About this task
Only a slice of the listing below is wanted. Retype the lines from the one containing "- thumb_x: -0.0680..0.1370" through the one containing "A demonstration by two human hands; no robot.", exactly, both ends included.

[Data — start]

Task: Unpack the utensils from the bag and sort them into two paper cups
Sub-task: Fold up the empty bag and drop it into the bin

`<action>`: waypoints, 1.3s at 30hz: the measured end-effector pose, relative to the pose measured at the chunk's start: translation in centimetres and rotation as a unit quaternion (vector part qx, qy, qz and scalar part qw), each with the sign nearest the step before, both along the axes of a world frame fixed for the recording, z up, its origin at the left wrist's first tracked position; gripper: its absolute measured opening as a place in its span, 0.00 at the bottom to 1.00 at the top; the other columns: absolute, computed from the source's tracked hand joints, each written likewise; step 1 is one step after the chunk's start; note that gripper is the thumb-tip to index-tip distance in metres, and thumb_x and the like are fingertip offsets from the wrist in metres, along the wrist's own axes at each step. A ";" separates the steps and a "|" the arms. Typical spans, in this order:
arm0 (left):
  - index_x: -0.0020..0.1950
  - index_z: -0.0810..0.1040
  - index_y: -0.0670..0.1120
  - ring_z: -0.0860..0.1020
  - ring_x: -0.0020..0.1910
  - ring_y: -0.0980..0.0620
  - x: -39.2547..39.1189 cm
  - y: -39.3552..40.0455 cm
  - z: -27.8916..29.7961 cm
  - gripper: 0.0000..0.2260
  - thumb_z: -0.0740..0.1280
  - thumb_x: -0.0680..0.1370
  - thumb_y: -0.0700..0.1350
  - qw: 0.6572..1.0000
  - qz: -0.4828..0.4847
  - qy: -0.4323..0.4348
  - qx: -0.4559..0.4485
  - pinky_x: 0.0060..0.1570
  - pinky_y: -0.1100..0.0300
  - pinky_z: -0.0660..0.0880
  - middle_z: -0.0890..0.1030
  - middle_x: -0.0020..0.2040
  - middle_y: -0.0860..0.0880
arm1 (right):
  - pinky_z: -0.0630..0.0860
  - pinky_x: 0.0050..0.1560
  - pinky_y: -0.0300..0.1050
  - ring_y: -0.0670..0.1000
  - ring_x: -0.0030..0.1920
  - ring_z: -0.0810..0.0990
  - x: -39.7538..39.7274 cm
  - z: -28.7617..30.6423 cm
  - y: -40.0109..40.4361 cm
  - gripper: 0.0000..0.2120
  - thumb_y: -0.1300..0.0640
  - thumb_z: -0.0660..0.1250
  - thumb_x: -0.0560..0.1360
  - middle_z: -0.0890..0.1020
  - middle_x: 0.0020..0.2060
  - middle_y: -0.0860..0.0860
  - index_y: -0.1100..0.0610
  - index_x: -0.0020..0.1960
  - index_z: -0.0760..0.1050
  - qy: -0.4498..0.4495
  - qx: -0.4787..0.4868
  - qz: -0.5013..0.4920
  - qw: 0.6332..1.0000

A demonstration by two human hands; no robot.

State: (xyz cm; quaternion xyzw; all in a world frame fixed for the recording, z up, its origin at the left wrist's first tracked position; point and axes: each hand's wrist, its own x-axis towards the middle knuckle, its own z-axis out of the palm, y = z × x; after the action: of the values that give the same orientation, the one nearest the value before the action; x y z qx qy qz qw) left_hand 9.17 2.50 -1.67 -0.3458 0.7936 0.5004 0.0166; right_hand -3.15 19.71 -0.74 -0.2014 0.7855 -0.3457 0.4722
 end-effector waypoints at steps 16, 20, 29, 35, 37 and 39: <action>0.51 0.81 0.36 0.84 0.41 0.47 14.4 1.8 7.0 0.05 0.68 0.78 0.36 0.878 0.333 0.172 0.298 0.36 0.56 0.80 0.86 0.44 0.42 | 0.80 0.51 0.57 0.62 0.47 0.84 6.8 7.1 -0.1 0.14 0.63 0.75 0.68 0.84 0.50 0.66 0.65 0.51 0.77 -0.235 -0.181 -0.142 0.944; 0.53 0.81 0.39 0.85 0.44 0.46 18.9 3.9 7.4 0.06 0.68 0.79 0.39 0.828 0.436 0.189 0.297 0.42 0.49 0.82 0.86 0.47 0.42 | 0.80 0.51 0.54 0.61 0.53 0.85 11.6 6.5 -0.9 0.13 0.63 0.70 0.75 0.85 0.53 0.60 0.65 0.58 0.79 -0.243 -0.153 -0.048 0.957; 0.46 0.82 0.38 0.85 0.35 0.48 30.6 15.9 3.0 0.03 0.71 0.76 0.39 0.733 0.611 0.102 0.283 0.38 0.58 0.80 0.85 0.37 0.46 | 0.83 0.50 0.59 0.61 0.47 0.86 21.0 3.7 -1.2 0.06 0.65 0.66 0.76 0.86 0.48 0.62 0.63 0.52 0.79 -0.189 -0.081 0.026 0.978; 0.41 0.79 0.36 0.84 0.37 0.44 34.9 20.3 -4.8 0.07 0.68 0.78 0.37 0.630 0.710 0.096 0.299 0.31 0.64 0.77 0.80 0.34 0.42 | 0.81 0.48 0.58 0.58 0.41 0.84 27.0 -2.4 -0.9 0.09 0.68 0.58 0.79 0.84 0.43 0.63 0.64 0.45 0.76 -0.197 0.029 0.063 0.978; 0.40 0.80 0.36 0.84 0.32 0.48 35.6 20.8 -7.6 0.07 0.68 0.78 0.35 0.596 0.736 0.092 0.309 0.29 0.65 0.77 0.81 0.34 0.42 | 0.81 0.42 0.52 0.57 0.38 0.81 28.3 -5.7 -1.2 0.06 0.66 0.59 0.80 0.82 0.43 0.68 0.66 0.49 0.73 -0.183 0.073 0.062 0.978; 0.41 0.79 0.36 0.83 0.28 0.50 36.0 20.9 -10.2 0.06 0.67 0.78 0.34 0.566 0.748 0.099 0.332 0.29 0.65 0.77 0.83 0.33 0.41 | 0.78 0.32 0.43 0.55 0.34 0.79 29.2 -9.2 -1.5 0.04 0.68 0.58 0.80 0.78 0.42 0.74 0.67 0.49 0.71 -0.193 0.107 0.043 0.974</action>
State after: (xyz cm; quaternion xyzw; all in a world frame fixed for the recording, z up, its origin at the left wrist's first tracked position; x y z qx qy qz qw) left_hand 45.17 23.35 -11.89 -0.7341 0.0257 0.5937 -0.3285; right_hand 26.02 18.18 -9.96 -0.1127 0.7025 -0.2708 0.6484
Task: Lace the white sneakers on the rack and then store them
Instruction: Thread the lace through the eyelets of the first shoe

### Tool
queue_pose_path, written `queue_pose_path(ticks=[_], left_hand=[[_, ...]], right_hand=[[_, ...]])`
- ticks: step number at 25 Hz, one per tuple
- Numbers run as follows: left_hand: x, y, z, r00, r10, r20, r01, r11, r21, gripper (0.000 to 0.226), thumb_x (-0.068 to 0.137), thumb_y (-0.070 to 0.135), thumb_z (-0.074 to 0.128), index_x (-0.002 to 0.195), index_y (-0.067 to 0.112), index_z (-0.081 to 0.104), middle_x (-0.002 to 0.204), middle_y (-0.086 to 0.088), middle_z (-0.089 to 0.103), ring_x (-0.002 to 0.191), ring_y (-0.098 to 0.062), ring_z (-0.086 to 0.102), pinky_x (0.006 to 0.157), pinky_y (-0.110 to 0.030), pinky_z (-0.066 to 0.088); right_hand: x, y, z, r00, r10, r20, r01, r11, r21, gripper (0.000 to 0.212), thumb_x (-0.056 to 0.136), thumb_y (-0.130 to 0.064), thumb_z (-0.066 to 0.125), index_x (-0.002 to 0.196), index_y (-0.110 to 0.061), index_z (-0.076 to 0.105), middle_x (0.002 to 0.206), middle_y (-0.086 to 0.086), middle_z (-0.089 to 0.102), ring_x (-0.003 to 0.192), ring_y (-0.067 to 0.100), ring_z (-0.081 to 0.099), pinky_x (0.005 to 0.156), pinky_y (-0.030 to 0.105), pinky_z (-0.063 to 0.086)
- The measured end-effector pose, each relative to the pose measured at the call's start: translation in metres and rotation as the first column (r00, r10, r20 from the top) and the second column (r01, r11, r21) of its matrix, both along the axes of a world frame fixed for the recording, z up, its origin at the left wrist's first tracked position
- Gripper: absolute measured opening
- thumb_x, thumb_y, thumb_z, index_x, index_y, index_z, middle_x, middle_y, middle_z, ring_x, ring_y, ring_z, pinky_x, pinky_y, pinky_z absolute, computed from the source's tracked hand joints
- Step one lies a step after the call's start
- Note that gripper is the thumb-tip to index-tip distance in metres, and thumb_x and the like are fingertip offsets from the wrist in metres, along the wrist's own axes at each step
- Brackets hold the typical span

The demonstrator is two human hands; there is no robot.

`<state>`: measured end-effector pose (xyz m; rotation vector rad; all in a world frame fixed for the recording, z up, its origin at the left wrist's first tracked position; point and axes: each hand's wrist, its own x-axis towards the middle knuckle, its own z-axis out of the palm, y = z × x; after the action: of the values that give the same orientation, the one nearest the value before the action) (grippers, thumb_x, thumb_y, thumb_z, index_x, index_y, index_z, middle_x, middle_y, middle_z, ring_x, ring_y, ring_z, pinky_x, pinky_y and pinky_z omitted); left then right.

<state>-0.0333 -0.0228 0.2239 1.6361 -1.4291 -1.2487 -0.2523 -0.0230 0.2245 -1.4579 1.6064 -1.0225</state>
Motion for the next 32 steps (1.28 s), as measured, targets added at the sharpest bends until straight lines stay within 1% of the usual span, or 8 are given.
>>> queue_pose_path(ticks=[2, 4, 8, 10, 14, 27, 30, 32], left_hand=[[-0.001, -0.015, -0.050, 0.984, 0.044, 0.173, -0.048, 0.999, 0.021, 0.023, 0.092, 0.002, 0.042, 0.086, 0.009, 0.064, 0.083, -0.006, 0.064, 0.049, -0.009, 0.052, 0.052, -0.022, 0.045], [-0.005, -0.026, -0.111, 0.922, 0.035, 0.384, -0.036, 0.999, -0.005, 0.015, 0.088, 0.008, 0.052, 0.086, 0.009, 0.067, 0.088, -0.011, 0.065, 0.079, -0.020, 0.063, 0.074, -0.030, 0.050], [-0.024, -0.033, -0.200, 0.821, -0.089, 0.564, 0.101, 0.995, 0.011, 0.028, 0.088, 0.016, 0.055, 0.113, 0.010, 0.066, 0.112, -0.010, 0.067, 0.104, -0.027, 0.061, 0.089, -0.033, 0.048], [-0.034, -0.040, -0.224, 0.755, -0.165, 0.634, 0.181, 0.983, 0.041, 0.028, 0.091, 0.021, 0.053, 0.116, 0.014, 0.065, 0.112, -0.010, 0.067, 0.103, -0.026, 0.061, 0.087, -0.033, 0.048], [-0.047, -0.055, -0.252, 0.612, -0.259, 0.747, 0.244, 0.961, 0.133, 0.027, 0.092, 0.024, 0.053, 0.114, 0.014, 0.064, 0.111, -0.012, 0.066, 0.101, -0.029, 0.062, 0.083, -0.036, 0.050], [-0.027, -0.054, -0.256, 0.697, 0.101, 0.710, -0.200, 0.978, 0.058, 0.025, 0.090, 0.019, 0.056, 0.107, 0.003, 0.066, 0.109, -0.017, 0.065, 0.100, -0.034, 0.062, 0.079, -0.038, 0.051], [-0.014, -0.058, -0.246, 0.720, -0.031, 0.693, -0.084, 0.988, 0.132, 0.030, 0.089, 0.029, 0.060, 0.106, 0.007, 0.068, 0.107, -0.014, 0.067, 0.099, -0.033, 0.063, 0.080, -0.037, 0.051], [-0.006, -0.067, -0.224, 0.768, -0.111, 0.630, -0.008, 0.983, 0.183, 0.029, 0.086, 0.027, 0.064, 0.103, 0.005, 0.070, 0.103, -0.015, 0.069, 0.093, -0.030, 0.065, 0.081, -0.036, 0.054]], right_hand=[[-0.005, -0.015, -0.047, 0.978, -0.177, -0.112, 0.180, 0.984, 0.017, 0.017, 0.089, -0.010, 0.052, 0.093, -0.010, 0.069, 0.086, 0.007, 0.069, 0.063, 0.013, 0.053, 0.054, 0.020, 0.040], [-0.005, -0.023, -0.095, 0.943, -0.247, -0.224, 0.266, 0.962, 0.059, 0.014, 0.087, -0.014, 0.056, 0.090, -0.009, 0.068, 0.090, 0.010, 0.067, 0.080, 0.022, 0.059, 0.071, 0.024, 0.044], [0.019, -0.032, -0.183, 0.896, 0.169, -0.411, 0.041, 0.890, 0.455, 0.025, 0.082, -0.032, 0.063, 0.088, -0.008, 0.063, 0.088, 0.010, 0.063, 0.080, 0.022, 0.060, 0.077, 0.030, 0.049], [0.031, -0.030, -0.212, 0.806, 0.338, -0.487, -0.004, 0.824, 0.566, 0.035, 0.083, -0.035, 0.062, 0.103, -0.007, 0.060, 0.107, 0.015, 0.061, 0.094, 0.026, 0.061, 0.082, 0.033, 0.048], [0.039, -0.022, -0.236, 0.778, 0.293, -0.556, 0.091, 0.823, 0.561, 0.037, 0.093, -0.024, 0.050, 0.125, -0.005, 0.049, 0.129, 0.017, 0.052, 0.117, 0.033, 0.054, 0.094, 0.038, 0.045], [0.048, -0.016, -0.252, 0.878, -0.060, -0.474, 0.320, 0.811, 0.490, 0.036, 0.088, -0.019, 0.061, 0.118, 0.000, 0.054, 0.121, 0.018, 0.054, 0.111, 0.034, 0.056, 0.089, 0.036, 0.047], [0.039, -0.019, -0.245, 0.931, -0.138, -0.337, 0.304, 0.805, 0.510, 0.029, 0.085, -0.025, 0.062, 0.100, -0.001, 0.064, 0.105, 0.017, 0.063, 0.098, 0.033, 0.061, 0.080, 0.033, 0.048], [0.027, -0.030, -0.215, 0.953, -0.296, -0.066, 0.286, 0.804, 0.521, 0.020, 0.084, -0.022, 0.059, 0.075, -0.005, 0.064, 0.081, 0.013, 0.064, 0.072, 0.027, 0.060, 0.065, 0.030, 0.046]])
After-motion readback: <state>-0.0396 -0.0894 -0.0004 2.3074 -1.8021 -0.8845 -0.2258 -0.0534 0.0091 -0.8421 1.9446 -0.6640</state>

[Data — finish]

Output of the task
  - thumb_x: -0.0680..0.1370
  - thumb_y: -0.0700..0.1350
  - qw: 0.6572..1.0000
  - qz: -0.4828..0.4847
  - qy: -0.4323..0.4348
  - qx: -0.4559..0.4485
  - pinky_x: 0.0060..0.1570
  - pinky_y: -0.1100..0.0300
  - pinky_z: -0.0660..0.0880
  - middle_z: -0.0890..0.1030
  - middle_x: -0.0020..0.2040
  - middle_y: -0.0860..0.0880
arm1 (right):
  - pinky_z: -0.0630..0.0860
  - pinky_x: 0.0050..0.1560
  - pinky_y: -0.0300..0.1050
  - ring_y: -0.0670..0.1000
  - ring_x: -0.0030..0.1920
  - ring_z: -0.0810..0.0990
  - x: -39.7538..39.7274 cm
  - z: -28.7617..30.6423 cm
  - y: -40.0109..40.4361 cm
  - gripper: 0.0000..0.2120
  - thumb_y: -0.1300..0.0640
  - thumb_z: -0.0660..0.1250
  - thumb_x: -0.0560..0.1360
  - middle_z: -0.0890..0.1020
  - middle_x: 0.0020..0.2060
  - middle_y: -0.0860..0.0860
  - index_y: -0.1100..0.0610
  - index_x: -0.0020..0.1960
  - index_z: -0.0760..0.1050
  - qy: -0.4498..0.4495
  - qx: -0.4787..0.4868
  - qz: -0.5013..0.4920
  - qw: 0.6332..1.0000

A demonstration by two human hands; no robot.

The work on this exercise has been finished.